Such a mess

I’ve had a bad case of writer’s block this week, which is unfortunate since a lot of deadlines are begging to be met! It’s been a process of matching morals to stories in an effort to not feel like life is just seeping out of the seams. Forcing things feels awful and stuffy. Suffocating, really. It reminds me of when we try to push a routine on Zo, when we put her to bed before she’s ready or keep her up till half past tired. She gets restless, wiggling around like she wants to get out of her own skin.

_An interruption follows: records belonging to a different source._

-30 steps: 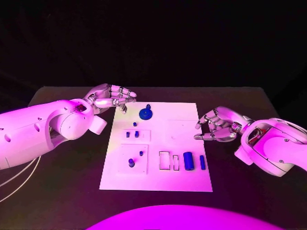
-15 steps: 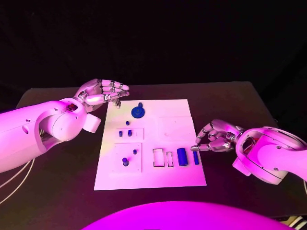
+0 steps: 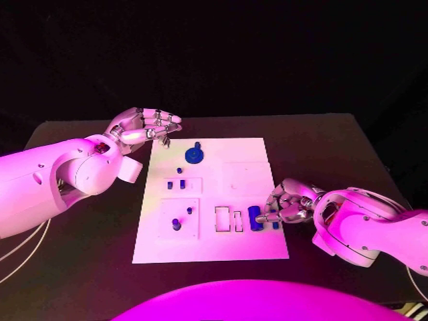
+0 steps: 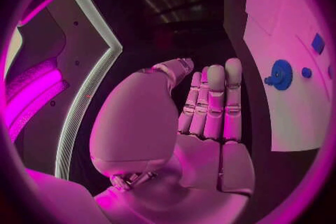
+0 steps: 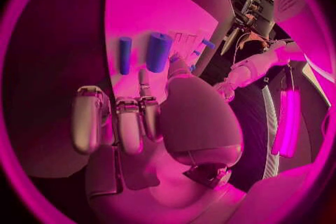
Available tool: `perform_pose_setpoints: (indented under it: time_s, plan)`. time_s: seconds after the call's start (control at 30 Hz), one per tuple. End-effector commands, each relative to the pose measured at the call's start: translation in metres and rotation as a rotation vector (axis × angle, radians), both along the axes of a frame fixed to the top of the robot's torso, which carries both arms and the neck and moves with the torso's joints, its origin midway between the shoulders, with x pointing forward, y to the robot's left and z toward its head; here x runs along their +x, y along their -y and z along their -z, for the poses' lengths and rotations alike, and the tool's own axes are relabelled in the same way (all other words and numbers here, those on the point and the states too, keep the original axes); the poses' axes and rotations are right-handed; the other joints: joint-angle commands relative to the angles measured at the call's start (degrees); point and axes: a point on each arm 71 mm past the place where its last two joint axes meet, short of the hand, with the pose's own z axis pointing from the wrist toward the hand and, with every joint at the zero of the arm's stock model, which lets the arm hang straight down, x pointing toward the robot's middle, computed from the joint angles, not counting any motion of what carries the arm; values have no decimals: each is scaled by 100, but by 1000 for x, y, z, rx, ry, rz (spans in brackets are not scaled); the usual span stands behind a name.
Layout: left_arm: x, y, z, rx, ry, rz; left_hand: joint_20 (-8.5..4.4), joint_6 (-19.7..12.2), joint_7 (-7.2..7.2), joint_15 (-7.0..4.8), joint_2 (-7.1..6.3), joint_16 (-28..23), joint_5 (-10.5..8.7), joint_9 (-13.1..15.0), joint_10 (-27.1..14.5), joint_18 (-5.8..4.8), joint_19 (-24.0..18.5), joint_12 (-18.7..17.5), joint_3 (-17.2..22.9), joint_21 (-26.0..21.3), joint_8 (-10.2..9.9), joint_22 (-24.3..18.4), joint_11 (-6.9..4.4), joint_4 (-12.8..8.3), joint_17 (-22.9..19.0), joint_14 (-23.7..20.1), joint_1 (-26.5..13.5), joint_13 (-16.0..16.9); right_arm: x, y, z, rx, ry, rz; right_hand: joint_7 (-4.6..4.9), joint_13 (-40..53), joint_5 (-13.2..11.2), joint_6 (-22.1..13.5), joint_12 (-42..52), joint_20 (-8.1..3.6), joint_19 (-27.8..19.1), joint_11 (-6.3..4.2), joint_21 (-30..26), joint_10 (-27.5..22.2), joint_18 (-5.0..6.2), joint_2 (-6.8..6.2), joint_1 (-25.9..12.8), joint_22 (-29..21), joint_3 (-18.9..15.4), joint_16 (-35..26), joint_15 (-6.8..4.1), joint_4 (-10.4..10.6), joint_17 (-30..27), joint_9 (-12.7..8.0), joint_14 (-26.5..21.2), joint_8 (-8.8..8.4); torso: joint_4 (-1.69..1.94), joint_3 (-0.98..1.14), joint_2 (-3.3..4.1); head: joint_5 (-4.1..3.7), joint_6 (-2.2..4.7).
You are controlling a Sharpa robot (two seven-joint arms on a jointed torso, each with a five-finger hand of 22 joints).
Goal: Assemble the parts on the task board
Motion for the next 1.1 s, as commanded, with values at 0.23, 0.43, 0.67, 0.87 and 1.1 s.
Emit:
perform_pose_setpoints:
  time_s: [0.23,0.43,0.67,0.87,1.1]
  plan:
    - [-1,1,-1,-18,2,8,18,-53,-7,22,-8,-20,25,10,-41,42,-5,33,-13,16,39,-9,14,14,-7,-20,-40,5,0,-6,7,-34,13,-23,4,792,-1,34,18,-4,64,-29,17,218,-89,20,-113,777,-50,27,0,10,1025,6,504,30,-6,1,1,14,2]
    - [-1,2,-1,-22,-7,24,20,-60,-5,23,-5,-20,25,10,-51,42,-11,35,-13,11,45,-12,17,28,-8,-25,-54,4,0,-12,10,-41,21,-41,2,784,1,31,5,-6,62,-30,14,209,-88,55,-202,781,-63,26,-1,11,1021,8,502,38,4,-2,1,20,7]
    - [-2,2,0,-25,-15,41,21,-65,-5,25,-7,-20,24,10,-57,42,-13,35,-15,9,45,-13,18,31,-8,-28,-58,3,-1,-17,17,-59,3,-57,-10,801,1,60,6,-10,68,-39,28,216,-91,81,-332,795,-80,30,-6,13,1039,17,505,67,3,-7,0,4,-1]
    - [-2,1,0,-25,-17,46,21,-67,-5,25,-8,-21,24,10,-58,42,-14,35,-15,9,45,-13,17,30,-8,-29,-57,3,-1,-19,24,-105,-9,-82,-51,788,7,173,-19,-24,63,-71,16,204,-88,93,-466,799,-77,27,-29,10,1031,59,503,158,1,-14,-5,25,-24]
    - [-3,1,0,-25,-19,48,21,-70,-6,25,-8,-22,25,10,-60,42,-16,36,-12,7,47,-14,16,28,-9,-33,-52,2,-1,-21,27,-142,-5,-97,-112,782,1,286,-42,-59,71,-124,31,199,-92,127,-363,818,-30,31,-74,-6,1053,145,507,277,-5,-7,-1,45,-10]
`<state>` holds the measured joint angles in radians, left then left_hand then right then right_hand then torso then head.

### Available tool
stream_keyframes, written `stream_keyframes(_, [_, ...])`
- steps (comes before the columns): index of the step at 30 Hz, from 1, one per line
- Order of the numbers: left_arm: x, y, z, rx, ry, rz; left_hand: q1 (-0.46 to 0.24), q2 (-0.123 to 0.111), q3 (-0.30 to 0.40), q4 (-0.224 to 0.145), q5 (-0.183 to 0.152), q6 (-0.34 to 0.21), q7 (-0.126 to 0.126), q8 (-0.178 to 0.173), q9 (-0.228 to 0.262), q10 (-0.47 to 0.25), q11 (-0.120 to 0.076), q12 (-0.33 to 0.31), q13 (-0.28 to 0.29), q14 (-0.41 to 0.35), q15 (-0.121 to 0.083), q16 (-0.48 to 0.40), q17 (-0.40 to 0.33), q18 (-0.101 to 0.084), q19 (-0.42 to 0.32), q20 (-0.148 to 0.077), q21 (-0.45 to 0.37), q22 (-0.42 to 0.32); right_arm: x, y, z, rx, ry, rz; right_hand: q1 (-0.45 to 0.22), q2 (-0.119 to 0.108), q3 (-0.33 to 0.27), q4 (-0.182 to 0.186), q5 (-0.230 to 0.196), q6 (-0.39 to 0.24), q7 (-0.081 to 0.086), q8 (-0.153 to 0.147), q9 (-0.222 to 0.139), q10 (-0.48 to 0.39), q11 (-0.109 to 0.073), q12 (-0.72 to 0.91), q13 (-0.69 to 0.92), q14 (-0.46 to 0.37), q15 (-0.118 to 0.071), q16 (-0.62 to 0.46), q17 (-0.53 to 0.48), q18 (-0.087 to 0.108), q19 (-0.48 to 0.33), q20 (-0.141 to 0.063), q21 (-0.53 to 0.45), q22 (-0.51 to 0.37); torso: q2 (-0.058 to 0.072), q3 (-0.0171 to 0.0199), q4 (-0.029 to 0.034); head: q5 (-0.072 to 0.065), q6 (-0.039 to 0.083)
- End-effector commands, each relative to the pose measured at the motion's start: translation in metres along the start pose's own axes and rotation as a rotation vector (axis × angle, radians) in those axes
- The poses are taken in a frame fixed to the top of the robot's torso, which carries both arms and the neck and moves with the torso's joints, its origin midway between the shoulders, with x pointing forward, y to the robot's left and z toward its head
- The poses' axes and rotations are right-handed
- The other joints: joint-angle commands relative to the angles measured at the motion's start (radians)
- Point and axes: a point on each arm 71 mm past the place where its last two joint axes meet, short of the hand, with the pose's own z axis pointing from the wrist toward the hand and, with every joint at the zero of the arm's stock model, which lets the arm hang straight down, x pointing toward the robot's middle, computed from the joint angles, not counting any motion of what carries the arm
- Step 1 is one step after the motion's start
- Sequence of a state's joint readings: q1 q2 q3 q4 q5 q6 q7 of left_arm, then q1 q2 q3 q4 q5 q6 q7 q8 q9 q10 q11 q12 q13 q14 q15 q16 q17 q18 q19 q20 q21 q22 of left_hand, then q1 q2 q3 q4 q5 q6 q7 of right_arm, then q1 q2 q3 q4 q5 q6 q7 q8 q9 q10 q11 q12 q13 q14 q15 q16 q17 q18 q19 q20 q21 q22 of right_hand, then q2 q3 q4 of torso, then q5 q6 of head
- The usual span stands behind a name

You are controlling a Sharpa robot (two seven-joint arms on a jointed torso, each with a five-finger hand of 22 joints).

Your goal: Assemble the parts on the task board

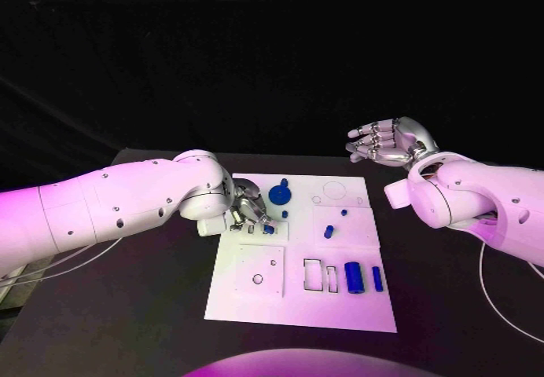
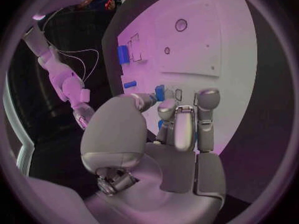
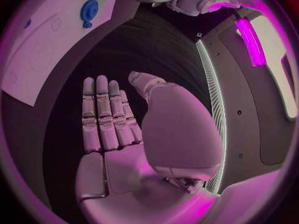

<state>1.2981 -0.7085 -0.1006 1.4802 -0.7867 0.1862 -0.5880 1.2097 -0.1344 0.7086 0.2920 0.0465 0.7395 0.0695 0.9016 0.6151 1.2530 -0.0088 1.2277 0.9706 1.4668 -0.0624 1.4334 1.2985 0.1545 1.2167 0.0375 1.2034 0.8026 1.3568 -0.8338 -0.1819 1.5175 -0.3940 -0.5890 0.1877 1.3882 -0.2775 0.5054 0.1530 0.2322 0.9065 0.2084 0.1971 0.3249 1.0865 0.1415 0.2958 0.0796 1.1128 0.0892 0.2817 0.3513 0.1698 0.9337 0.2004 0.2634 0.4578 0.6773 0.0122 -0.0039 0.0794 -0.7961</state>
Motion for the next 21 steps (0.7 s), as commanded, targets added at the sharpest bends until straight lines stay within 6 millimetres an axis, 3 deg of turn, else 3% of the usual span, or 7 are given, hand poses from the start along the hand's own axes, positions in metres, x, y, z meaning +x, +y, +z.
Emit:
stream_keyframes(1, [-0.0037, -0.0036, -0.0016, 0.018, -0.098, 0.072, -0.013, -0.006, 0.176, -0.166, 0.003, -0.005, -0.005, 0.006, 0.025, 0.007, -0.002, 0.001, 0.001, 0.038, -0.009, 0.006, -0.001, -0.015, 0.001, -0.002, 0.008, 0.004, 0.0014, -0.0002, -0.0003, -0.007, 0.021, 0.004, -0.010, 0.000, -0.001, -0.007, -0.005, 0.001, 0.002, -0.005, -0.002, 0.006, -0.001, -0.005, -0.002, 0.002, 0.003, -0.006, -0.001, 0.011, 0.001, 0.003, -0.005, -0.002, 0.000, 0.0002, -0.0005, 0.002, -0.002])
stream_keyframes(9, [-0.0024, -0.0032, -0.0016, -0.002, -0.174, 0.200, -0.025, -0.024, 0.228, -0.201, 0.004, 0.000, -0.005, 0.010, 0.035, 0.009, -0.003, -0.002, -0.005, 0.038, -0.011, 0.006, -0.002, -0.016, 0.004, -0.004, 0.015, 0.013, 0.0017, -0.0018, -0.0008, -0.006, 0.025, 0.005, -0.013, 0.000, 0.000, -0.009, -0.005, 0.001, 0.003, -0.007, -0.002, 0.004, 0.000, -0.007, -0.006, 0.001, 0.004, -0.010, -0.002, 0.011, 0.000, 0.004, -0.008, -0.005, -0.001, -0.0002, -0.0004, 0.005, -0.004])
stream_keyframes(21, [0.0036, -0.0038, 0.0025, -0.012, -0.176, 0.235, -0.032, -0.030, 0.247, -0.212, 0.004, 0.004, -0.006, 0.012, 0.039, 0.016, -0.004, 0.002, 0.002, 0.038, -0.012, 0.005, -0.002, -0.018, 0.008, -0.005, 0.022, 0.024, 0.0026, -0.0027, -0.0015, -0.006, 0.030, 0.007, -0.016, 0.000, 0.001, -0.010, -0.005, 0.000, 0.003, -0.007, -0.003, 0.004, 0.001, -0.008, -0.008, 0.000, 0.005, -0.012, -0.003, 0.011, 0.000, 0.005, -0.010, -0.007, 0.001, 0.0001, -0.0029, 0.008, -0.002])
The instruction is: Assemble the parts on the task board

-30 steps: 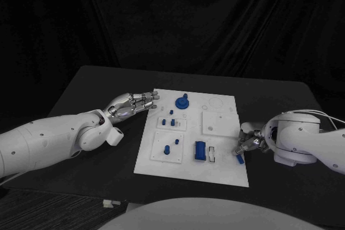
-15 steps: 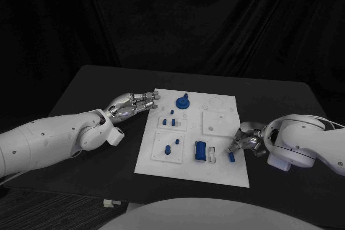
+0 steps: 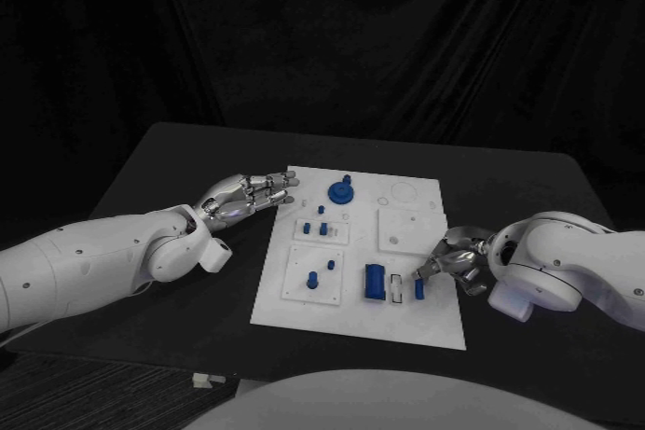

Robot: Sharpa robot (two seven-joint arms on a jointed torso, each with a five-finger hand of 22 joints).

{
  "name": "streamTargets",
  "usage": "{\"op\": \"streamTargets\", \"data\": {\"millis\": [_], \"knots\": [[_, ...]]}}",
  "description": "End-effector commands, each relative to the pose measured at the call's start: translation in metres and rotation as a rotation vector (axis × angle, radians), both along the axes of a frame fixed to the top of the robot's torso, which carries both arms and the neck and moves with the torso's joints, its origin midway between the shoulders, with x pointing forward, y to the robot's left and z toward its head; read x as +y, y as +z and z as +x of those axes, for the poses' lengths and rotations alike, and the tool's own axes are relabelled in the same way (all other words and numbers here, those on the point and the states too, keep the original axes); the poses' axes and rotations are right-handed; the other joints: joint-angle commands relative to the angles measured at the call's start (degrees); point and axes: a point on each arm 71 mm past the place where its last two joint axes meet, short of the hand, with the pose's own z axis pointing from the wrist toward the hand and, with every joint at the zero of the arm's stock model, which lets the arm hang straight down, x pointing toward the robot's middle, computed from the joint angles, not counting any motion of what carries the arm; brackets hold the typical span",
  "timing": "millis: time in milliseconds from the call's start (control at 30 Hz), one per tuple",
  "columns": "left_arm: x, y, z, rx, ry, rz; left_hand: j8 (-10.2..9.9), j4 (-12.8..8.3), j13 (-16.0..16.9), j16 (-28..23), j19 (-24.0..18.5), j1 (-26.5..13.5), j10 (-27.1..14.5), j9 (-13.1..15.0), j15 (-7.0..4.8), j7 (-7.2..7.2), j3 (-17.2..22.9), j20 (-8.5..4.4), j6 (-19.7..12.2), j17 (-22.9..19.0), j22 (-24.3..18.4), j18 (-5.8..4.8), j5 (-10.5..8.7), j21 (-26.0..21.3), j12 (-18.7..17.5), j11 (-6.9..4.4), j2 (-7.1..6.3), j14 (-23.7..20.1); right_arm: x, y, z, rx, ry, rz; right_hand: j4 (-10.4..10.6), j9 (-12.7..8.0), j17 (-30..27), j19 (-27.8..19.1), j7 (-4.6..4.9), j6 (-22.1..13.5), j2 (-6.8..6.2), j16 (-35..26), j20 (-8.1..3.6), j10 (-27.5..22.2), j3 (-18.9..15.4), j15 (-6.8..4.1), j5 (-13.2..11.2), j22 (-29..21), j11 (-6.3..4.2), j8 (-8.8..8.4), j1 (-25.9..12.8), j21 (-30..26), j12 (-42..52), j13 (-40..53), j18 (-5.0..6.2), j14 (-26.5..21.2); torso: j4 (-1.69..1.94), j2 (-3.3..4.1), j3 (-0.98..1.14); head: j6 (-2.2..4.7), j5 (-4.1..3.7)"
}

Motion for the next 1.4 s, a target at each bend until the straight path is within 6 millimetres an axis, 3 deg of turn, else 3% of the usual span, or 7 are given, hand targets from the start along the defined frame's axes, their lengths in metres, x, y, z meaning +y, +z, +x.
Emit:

There are some things in life that are best approached from the ending and worked backwards. I can’t think of a poignant example right but I know that growth is not one of those things. In trying to finagle my stories (and Zoey’s daily routine) to a certain conclusion I’m frustrating spontaneity and probably much happier endings. If I left some room for improvisation I bet I’d be breathing a little easier right now.

Yesterday I was talking with Shannon and something along these lines came up. We were saying how sometimes- well, a lot of the time!- religion takes a “grass is greener” approach to faith, that if you get in line and get with God things will fall in to place. The reality is quite the opposite: allowing ourselves to be lead by something other than society’s approval rating moves against a very strong current. No wonder we run back to what we can buy, taste, or possess over and over again.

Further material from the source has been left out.